Chinavesting, which is bullish on China Armco, mistakenly described the pressure on CNAM shares from over $10 back toward $7 as being "for no fundamental reason." The fundamental reason is that with an additional availability of nearly 2.5m shares, in which owners have a basis of $5 due to warrant exercises, the per-share metrics just took a plunge just as market mechanics were hammered by the exit of the shares' owners upon exercise.
CNAM, which had allowed the warrants' registration to lapse, re-registered the shares available under the warrants and owners exercised them.
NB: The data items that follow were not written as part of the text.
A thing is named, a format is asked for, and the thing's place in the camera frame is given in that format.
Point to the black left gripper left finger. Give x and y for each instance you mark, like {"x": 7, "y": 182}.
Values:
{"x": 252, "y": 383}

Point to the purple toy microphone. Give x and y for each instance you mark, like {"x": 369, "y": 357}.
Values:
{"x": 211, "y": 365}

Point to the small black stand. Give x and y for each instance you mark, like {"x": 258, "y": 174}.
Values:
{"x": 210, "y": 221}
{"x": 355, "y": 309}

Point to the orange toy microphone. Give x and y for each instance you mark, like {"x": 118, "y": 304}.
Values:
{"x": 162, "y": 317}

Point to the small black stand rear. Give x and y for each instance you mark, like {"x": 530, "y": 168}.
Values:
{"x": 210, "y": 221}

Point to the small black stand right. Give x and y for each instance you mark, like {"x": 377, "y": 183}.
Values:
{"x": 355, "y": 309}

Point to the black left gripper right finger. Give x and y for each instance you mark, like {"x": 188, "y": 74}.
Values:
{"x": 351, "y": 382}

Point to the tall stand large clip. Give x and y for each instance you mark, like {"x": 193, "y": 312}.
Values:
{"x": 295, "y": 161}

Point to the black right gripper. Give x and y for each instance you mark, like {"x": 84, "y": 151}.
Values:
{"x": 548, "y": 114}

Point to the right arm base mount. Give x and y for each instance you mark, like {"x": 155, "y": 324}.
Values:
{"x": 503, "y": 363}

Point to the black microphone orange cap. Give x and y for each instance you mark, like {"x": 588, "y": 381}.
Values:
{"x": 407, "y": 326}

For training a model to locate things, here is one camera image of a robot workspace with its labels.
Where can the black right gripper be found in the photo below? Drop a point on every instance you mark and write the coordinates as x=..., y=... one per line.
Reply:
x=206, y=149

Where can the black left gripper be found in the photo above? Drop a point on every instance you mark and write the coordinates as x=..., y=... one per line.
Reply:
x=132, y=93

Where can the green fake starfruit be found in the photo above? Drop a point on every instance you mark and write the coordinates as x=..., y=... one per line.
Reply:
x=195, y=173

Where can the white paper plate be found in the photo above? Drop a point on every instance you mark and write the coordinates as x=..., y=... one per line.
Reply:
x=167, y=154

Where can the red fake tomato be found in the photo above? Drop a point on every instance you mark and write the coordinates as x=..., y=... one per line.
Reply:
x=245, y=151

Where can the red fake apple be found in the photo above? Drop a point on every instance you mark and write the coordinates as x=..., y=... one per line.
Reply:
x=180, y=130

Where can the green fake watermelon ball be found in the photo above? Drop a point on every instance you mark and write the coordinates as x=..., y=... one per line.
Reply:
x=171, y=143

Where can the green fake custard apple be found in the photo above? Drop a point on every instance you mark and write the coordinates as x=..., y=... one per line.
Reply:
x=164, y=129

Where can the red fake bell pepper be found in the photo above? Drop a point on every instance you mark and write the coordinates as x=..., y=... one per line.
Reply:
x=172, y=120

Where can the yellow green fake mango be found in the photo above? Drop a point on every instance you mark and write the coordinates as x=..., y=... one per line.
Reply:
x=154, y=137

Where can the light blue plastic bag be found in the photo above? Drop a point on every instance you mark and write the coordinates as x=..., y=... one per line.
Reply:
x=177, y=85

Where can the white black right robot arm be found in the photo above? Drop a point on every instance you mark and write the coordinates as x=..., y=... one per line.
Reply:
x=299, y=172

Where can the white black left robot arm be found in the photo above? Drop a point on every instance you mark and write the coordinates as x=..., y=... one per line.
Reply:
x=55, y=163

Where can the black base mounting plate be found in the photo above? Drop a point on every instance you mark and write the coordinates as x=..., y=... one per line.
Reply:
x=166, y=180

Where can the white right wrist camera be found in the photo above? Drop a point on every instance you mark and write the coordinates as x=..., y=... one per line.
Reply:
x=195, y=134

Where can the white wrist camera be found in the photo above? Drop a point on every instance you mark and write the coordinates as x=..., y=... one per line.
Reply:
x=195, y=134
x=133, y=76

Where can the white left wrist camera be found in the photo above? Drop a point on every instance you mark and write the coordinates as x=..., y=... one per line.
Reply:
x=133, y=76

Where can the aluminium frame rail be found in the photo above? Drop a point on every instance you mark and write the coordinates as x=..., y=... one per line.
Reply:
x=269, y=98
The fact that CNAM has maintained a price well over the $5 exercise price is a good sign for the market's psychology of CNAM. Comparing current prices to prior years' revenues, as Chinavesting does, is a disservice to potential investors. CNAM's future isn't about its old business, but about the new business CNAM just launched -- the business funded with the proceeds of the private offering that gave rise to the warrant exercise -- the new business that makes CNAM one of the largest metal recyclers in China. That CNAM has pre-sold the first three months of factory output with a $100m steel supply contract shows how different CNAM's new business is: in 2008, annual revenue was but $55m.
The next time we see a press release on a CNAM steel supply contract, the magic that drove CNAM from under $4 to over $10 is likely to revisit the shares as the company proves its success in the new business isn't a fluke, but the new normal. At $5, CNAM was trading at a P/E of 10 off trailing estimated earnings. With earnings likely to multiply with the dawn of CNAM's new recycling operation, so too should we expect to see share price multiply.
Of course it's easy for me to talk: my basis is in the realm of $3. Still, I'd like to see it fly. Based on recent performance – not just the stock price pops, but the landing of contracts – I think the flight plan is looking sound.